Sunday, December 28, 2008

Let the tracking season begin...

photo by kelli burkinshaw (www.flickr.com/kburki)

And they're off! Twelve tags are currently transmitting from 7 black-footed and 5 Laysan albatrosses, all of which are tending to a nest with an egg. They're off to a big start, flying incredible distances over short periods of time. Many of the tagged birds had been incubating for a few weeks waiting for his/her partner to return to the nest, and now it's their own turn to take 2-3 weeks at sea to forage in the productive waters of higher latitudes and resupply their energy stores. Albatrosses are so efficient at flight that a trip to Japan or the Gulf of Alaska costs them, energetically-speaking, almost nothing; sure beats $4.00/gallon for petrol!

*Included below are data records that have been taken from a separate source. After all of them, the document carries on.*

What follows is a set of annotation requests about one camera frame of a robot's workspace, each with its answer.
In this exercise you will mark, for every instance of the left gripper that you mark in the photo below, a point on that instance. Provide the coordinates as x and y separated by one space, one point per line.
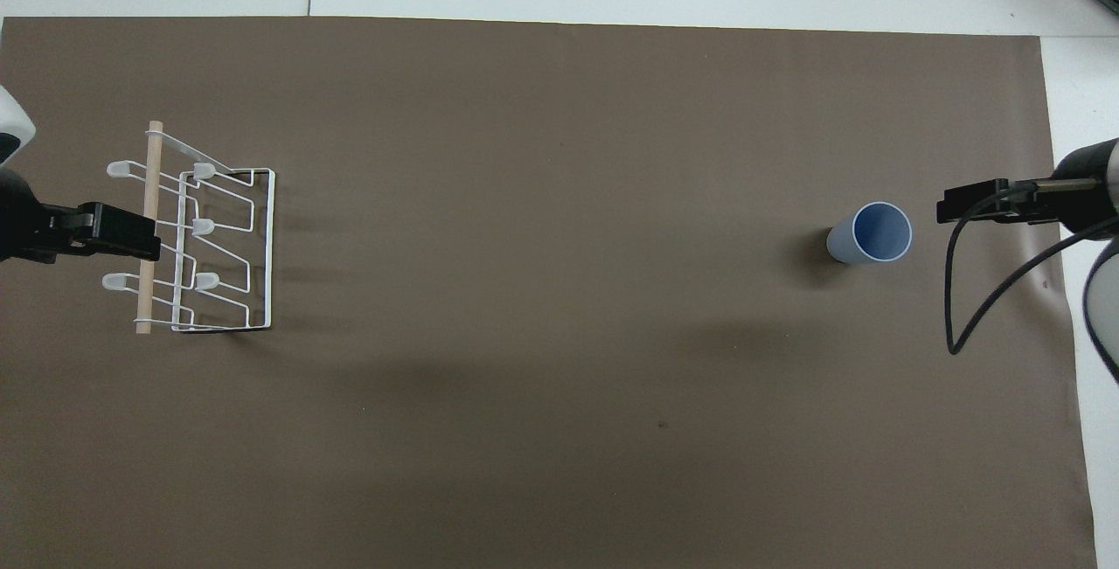
21 221

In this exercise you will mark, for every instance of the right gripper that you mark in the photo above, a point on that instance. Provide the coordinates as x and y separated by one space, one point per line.
1080 209

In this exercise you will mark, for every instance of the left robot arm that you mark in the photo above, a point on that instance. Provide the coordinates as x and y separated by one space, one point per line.
12 121

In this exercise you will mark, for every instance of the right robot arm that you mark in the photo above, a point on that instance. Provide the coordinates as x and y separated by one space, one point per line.
1103 307

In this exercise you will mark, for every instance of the light blue plastic cup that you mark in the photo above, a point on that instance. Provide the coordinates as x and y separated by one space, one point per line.
879 232

Albatrosses are designed to fuel their flight by a play between gravitational pull and the updraft produced by wind off the waves, and they are soaring specialists with very long, slender wings. They are able to lock their wings in place while in gliding/soaring flight, which minimizes energy expenditure which would be lost in holding the wings up otherwise.

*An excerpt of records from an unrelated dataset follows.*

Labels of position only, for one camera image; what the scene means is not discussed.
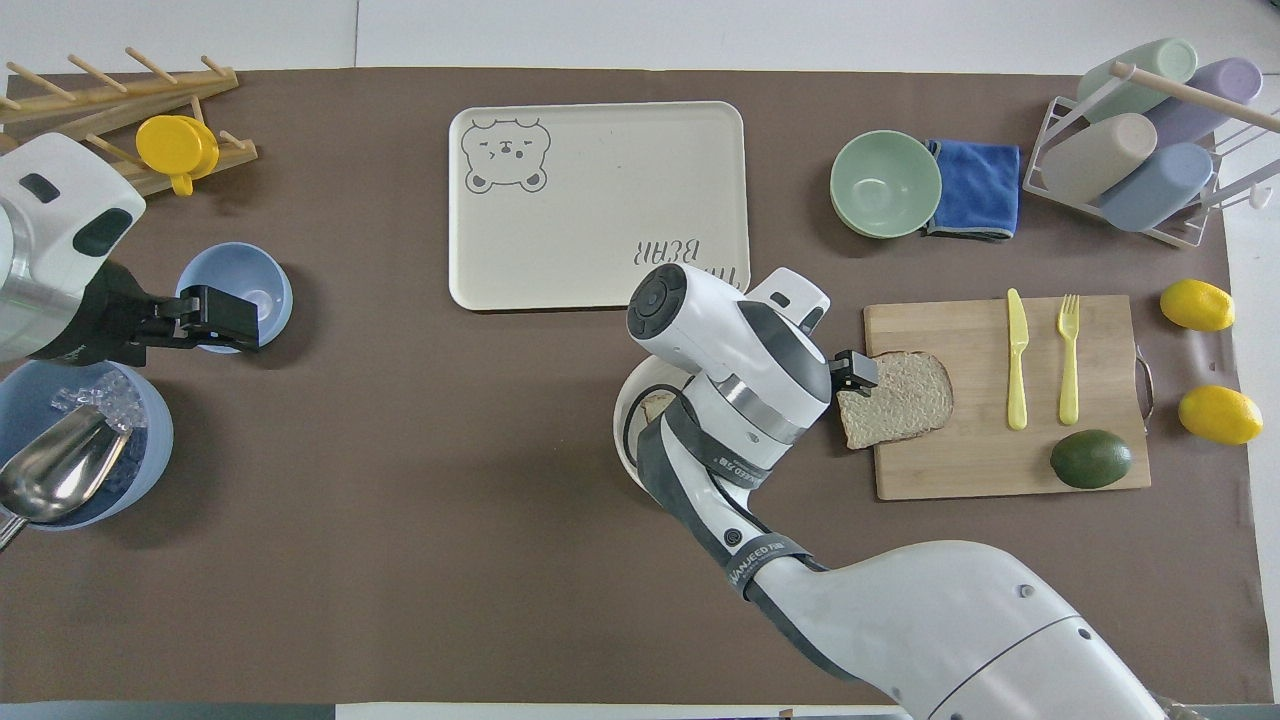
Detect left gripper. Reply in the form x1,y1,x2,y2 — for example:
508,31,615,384
36,260,158,368

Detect brown bread slice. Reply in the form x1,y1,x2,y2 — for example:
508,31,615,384
836,351,955,451

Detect white round plate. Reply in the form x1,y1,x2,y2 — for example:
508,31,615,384
612,355,703,493

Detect clear ice cubes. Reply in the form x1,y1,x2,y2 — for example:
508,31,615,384
50,383,149,433

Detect large blue bowl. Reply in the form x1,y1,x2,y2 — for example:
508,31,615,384
0,358,175,532

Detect small blue bowl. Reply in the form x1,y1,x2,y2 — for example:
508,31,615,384
175,242,295,355

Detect metal scoop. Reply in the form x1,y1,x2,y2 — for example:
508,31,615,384
0,408,133,553

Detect yellow mug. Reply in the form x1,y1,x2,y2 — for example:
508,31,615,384
135,114,221,197

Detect wooden dish rack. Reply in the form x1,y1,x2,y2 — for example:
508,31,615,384
0,46,259,199

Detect cream tray with bear print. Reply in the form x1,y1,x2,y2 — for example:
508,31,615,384
447,100,750,313

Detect green bowl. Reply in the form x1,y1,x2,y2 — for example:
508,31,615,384
829,129,944,240

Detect wooden cutting board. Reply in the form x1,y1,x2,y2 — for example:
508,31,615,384
862,293,1156,502

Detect blue cloth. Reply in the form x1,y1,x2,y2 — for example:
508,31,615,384
922,138,1023,243

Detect yellow plastic knife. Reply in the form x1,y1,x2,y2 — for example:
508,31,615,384
1005,288,1030,432

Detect yellow plastic fork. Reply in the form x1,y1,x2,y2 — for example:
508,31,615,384
1057,293,1082,427

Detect green avocado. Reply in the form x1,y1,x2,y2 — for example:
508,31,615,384
1049,429,1135,490

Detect beige plastic cup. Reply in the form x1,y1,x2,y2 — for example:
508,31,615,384
1041,112,1159,207

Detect blue plastic cup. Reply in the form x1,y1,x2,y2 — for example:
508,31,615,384
1097,142,1215,234

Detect green plastic cup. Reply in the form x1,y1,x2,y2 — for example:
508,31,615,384
1076,37,1199,123

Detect yellow lemon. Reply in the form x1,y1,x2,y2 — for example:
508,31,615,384
1159,278,1237,333
1177,384,1265,447

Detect purple plastic cup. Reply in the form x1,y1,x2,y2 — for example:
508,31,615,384
1143,56,1264,147

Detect white wire cup rack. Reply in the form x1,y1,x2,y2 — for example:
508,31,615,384
1021,60,1280,250

Laysan albatrosses are more oceanic than black-footeds and tend to forage in the transitional waters where the subtropical frontal zone and the subarctic frontal zone meet and create a turbulent, mixed zone high in productivity, which, for an albatross means gooood eatin'. They also forage near the confluence of the Oyashio current coming down along the northern Japanese coast and the Kuroshio current, coming up along the southern part of the Japanese coast. These two N-S and S-N currents meet right at the shelf where there is a huge upwelling system, and so these waters are extremely productive and are frequented by albatross and man alike, not to mention a whole other host of marine predators.

Black-footed albatrosses forage closer to the North American coast, typically in the Gulf of Alaska and near the Aleutians, or further south along the coast of Washington, Oregon and even my home state of California, dipping into the rich supply of food that the California current brings.

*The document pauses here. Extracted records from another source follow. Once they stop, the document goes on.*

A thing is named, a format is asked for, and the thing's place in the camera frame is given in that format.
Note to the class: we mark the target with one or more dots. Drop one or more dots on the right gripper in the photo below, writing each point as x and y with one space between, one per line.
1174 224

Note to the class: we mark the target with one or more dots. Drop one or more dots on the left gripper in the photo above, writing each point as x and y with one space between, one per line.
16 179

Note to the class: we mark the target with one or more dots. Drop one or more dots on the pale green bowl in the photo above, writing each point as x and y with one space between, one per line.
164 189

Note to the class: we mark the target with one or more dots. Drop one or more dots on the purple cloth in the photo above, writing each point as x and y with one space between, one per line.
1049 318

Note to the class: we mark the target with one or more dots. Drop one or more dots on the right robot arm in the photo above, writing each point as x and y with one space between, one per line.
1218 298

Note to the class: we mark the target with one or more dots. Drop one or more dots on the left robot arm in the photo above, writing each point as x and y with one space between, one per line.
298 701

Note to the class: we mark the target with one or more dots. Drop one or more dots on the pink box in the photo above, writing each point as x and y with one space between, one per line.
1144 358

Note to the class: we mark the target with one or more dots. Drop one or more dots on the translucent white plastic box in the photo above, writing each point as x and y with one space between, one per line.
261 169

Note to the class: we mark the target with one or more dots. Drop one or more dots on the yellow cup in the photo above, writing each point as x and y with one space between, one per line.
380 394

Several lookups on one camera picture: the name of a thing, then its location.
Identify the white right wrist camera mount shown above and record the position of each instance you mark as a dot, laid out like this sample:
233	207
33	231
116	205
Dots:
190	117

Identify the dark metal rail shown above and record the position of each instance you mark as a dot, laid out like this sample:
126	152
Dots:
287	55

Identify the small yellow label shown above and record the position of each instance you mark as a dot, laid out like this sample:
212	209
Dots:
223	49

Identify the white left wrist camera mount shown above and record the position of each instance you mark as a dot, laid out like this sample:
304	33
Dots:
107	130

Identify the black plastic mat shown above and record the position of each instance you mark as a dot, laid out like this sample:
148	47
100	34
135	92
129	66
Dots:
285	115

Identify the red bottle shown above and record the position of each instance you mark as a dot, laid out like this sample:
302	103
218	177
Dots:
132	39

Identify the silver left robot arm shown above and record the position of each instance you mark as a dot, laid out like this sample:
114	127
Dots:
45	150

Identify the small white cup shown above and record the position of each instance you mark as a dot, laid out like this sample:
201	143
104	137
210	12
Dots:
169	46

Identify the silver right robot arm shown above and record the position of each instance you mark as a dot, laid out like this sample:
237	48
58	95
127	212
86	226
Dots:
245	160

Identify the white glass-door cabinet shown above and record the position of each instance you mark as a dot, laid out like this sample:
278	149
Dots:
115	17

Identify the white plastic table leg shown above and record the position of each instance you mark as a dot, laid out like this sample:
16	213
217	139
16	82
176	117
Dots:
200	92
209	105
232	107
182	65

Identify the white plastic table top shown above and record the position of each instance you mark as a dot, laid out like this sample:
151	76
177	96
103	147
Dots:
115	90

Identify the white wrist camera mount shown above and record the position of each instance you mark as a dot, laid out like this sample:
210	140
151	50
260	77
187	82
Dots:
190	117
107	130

The tracks below are examples of a few birds that are being followed right now. The purple tracks on the east are of black-footeds and the yellow track west is that of a Laysan (ignore the outlier points going into russia). Combined, they have covered over 15,000 miles from Tern Island ,thus far. That's over four times the distance from Anchorage to Los Angeles, a trip which my boyfriend and I took 3.5 weeks to complete in a car. Pretty respectable distances.















Onward and upward little albatrosses! More tracks will be posted as the season progresses.